- **Your assignment**:
Of the material below, only the lines from the line containing "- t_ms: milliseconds" down to the line containing "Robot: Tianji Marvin" belong in the answer, written out exactly.

- **Data block**:
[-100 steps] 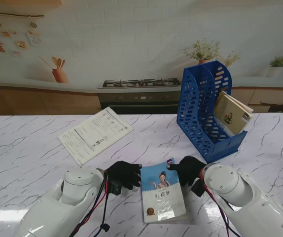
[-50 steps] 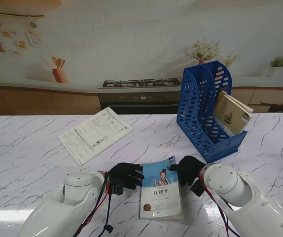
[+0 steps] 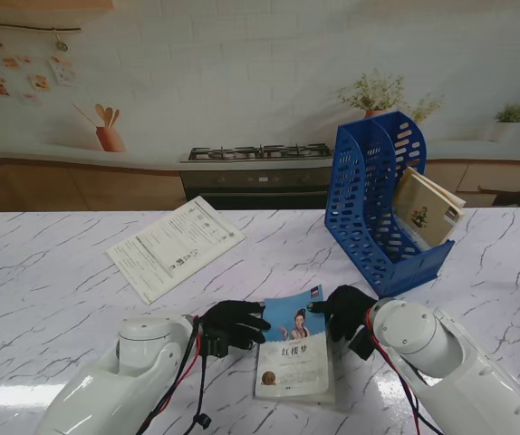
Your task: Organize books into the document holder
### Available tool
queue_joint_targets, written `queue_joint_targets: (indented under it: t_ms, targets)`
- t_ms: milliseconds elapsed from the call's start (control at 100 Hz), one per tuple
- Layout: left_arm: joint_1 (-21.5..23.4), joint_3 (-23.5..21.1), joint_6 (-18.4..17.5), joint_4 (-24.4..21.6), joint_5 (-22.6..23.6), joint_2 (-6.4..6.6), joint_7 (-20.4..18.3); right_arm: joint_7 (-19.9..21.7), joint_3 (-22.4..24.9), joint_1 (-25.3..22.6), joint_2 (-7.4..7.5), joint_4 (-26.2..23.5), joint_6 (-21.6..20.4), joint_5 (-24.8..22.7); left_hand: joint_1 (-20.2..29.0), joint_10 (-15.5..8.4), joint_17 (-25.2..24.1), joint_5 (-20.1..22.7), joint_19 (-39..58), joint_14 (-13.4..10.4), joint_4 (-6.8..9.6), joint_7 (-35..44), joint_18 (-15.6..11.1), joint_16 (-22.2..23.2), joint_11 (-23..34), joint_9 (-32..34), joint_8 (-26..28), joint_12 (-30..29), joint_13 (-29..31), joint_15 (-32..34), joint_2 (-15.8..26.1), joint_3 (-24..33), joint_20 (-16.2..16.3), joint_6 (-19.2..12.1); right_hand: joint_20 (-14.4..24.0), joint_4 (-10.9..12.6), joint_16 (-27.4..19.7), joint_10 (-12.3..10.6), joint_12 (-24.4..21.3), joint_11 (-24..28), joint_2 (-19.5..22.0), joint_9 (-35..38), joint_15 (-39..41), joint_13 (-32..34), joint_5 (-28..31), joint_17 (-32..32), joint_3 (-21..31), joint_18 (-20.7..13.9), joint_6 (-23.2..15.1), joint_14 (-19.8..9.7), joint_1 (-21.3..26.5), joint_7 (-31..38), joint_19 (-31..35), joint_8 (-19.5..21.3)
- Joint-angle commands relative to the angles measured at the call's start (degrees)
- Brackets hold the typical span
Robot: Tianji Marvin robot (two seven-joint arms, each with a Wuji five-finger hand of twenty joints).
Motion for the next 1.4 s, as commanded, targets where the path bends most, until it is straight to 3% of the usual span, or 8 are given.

- **Your solution**:
- t_ms: milliseconds elapsed from the call's start (control at 100 Hz), one per tuple
- Layout: left_arm: joint_1 (-21.5..23.4), joint_3 (-23.5..21.1), joint_6 (-18.4..17.5), joint_4 (-24.4..21.6), joint_5 (-22.6..23.6), joint_2 (-6.4..6.6), joint_7 (-20.4..18.3); right_arm: joint_7 (-19.9..21.7), joint_3 (-22.4..24.9), joint_1 (-25.3..22.6), joint_2 (-7.4..7.5), joint_4 (-26.2..23.5), joint_6 (-21.6..20.4), joint_5 (-24.8..22.7); left_hand: joint_1 (-20.2..29.0), joint_10 (-15.5..8.4), joint_17 (-25.2..24.1), joint_5 (-20.1..22.7), joint_19 (-39..58), joint_14 (-13.4..10.4), joint_4 (-6.8..9.6), joint_7 (-35..44), joint_18 (-15.6..11.1), joint_16 (-22.2..23.2), joint_11 (-23..34), joint_9 (-32..34), joint_8 (-26..28), joint_12 (-30..29), joint_13 (-29..31), joint_15 (-32..34), joint_2 (-15.8..26.1), joint_3 (-24..33), joint_20 (-16.2..16.3), joint_6 (-19.2..12.1); right_hand: joint_20 (-14.4..24.0), joint_4 (-10.9..12.6), joint_16 (-27.4..19.7), joint_10 (-12.3..10.6), joint_12 (-24.4..21.3), joint_11 (-24..28), joint_2 (-19.5..22.0), joint_9 (-35..38), joint_15 (-39..41), joint_13 (-32..34), joint_5 (-28..31), joint_17 (-32..32), joint_3 (-21..31), joint_18 (-20.7..13.9), joint_6 (-23.2..15.1), joint_14 (-19.8..9.7), joint_1 (-21.3..26.5), joint_7 (-31..38), joint_19 (-31..35), joint_8 (-19.5..21.3)
- Joint-angle commands relative to the angles measured at the call's start (degrees)
- Brackets hold the typical span
Robot: Tianji Marvin robot (two seven-joint arms, each with a Wuji five-finger hand of twenty joints).

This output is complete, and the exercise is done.